Mrs. Catenina, ovvero Hellen, mi si avvicinò e si sedette accanto a me.

-       Ciao – disse, girando il libro verso di me.
-       Puoi presentarti alla classe – disse la prof.
-       Ashley – borbottai, imbarazzata.
-       Ehi, bella, non ti ho sentita – disse qualcuno in fondo alla classe.
-       Mi chiamo Ashley. Ashley Lopkow – dissi, aumentando notevolmente il volume.

E cominciarono a fare mille domande.

-       Di dove sei?
-       Di Londra
-       E dov’è? Chiese uno.  - Stava scherzando, spero!
-       A Nord.
-       Nel Palazzo Reale della regina, yuppiiii!  - C’era qualcuno che faceva lo scemo.
-       Qualcun altro cominciò a fischiettare…
-       Ti piace Berlino, Ashley?
-       Vuoi sapere dove si compra la roba?
-       Vuoi che ti presenti il mio socio?
-       Basta così…  - La signora Brooks diede un colpo sulla cattedra. – torniamo all’Amleto. Allora, Will stava dicendo qualcosa di interessate a proposito di Ofelia. Will?
 Un ragazzo magro con due labbra alla Mick Jagger le rispose con aria seccata.

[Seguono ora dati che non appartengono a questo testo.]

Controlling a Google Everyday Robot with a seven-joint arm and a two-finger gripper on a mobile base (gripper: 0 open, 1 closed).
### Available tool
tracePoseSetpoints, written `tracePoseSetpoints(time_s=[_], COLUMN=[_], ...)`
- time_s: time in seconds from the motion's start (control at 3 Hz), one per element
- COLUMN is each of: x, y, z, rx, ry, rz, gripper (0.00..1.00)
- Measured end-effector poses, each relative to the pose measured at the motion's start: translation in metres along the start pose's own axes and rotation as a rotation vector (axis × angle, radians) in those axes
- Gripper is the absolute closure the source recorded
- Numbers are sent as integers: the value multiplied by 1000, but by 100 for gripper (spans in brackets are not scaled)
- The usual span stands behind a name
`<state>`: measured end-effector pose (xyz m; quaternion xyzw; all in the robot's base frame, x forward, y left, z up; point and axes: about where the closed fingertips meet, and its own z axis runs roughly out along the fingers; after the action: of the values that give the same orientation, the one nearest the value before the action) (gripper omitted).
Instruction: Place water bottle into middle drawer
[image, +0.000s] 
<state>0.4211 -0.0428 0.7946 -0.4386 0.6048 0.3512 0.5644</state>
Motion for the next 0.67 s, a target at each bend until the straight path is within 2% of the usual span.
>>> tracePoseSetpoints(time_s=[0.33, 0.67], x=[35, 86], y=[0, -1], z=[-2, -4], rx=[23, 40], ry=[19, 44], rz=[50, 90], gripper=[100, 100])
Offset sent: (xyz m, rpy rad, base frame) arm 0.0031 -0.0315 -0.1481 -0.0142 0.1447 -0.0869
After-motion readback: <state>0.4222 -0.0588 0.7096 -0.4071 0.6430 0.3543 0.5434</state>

-       Ofelia è una gallina…. Lei è una gallina e lui è un demente.. sai che bella coppia…
-       Bene. Questo è il tuo punto di vista. Nessuno ha altri commenti da fare?
-       Will si sbaglia. Non è per niente così…

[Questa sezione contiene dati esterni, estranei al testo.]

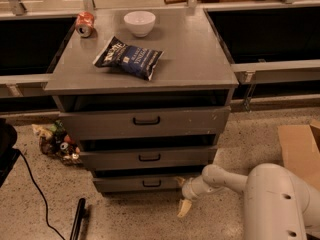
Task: Open bottom drawer
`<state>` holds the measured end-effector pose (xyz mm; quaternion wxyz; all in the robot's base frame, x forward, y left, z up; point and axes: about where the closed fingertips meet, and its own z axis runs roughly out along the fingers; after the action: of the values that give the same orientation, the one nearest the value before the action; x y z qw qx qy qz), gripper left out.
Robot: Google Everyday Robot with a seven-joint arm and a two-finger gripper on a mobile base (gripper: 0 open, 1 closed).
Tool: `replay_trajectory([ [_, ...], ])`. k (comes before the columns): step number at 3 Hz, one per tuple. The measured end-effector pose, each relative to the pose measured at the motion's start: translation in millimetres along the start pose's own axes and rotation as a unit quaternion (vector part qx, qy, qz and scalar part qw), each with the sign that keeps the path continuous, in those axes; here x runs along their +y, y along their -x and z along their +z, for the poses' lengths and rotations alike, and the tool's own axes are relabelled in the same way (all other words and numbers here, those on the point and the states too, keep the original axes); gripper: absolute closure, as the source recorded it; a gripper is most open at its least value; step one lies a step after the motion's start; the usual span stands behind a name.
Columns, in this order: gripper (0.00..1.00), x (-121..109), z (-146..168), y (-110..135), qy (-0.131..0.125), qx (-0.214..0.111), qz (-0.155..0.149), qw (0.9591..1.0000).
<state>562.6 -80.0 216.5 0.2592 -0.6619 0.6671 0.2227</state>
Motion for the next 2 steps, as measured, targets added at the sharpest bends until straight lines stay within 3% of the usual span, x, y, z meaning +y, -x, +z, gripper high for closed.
replay_trajectory([
  [2, 0.00, -42, 10, -11, -0.072, 0.039, -0.033, 0.9961],
])
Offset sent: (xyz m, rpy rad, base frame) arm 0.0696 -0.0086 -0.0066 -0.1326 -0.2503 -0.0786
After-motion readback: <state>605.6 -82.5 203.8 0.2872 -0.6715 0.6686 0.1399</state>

Disse un ragazzo magro e capelli lunghi che sembravano lavati con la candeggina. Aveva un tale accento dei quartieri alti che dovetti guardarlo due volte, per essere sicuro che quella voce fosse proprio la sua.

-       Sì, Josh?
-       Sono due vittime delle circostanze…
-       Cioè, vuoi dire che quello sballato di Amleto, non sballava, se non gli uccidevano il padre? – chiese un altro ragazzo.
-       Già, e se Ofelia non era frigida, allora cosa sarebbe successo?
-       Ma prof, questo non c’entra niente con la storia – intervenne un ragazza.
-       Bene. E’ un’idea interessante. Fino a che punto ci si può spingere con la critica? Qualcuno ha un’opinione?

A questo punto si misero a parlare tutti insieme. La maggio parte dei commenti riguardavano le potenzialità sessuali della storia fra Amleto e Ofelia…
Approfittai del caos generale per studiare moda. Ragazzi, erano veramente dei bruti. Che ci facevano in un corso di letteratura? La metà sembravano usciti da Trainspotting.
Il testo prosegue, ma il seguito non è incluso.